→ ACTIVITY
Every entry below is to be returned unchanged. Images are not part of the copy.

[Recorded data]
-- Opening Marker --

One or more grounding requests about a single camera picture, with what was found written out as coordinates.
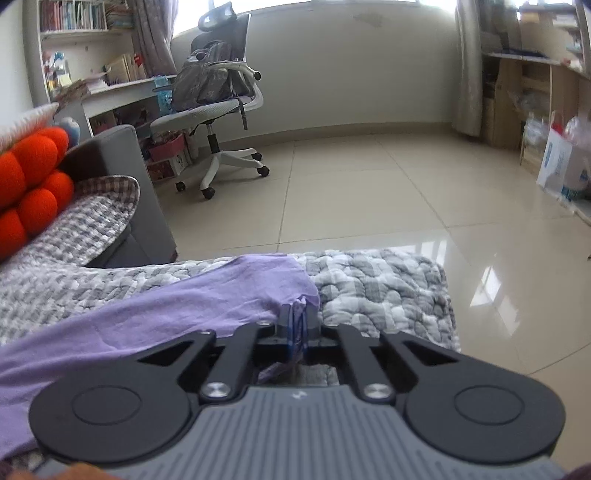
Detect orange pumpkin cushion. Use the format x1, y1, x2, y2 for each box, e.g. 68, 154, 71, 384
0, 127, 75, 261

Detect purple pants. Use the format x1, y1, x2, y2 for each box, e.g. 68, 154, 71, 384
0, 253, 340, 460

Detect row of books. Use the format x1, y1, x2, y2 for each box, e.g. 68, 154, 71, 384
39, 0, 132, 32

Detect pink storage basket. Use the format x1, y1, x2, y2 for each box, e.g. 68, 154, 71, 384
147, 133, 188, 163

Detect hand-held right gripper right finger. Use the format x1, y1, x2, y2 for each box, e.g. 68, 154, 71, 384
295, 300, 462, 402

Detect blue patterned box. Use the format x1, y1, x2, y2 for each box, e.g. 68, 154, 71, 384
154, 76, 175, 114

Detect white paper bag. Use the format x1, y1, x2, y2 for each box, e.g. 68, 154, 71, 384
536, 111, 591, 204

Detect window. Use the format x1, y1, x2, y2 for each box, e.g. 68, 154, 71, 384
173, 0, 462, 33

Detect white desk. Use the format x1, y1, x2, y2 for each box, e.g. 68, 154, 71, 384
60, 74, 183, 185

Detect grey office chair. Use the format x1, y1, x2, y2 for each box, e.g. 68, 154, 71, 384
150, 1, 269, 200

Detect white pillow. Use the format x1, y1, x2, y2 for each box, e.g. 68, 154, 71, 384
0, 102, 61, 153

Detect grey backpack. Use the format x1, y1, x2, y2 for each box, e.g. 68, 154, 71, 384
172, 39, 245, 112

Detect patterned grey curtain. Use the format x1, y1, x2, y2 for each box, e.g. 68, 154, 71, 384
131, 0, 181, 77

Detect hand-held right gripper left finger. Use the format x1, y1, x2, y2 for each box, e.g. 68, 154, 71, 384
136, 307, 296, 402

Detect white bookshelf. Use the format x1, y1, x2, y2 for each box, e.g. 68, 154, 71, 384
25, 0, 139, 104

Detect beige curtain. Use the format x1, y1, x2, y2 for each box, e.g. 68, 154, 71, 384
451, 0, 485, 137

-- Closing Marker --

→ PROBLEM SOLUTION
One or more grounding requests about a single camera picture, with what was found written out as coordinates.
Detect orange pumpkin cushion. Use the format x1, y1, x2, y2 for each box, e.g. 68, 154, 71, 384
0, 127, 75, 261

Detect purple pants. Use the format x1, y1, x2, y2 for each box, e.g. 68, 154, 71, 384
0, 253, 340, 460

Detect row of books. Use the format x1, y1, x2, y2 for each box, e.g. 68, 154, 71, 384
39, 0, 132, 32

Detect pink storage basket. Use the format x1, y1, x2, y2 for each box, e.g. 68, 154, 71, 384
147, 133, 188, 163

Detect hand-held right gripper right finger. Use the format x1, y1, x2, y2 for each box, e.g. 68, 154, 71, 384
295, 300, 462, 402

Detect blue patterned box. Use the format x1, y1, x2, y2 for each box, e.g. 68, 154, 71, 384
154, 76, 175, 114

Detect white paper bag. Use the format x1, y1, x2, y2 for each box, e.g. 68, 154, 71, 384
536, 111, 591, 204

Detect window. Use the format x1, y1, x2, y2 for each box, e.g. 68, 154, 71, 384
173, 0, 462, 33

Detect white desk. Use the format x1, y1, x2, y2 for each box, e.g. 68, 154, 71, 384
60, 74, 183, 185

Detect grey office chair. Use the format x1, y1, x2, y2 for each box, e.g. 68, 154, 71, 384
150, 1, 269, 200

Detect white pillow. Use the format x1, y1, x2, y2 for each box, e.g. 68, 154, 71, 384
0, 102, 61, 153

Detect grey backpack. Use the format x1, y1, x2, y2 for each box, e.g. 68, 154, 71, 384
172, 39, 245, 112

Detect patterned grey curtain. Use the format x1, y1, x2, y2 for each box, e.g. 68, 154, 71, 384
131, 0, 181, 77

Detect hand-held right gripper left finger. Use the format x1, y1, x2, y2 for each box, e.g. 68, 154, 71, 384
136, 307, 296, 402

Detect white bookshelf. Use the format x1, y1, x2, y2 for each box, e.g. 68, 154, 71, 384
25, 0, 139, 104

Detect beige curtain. Use the format x1, y1, x2, y2 for each box, e.g. 68, 154, 71, 384
451, 0, 485, 137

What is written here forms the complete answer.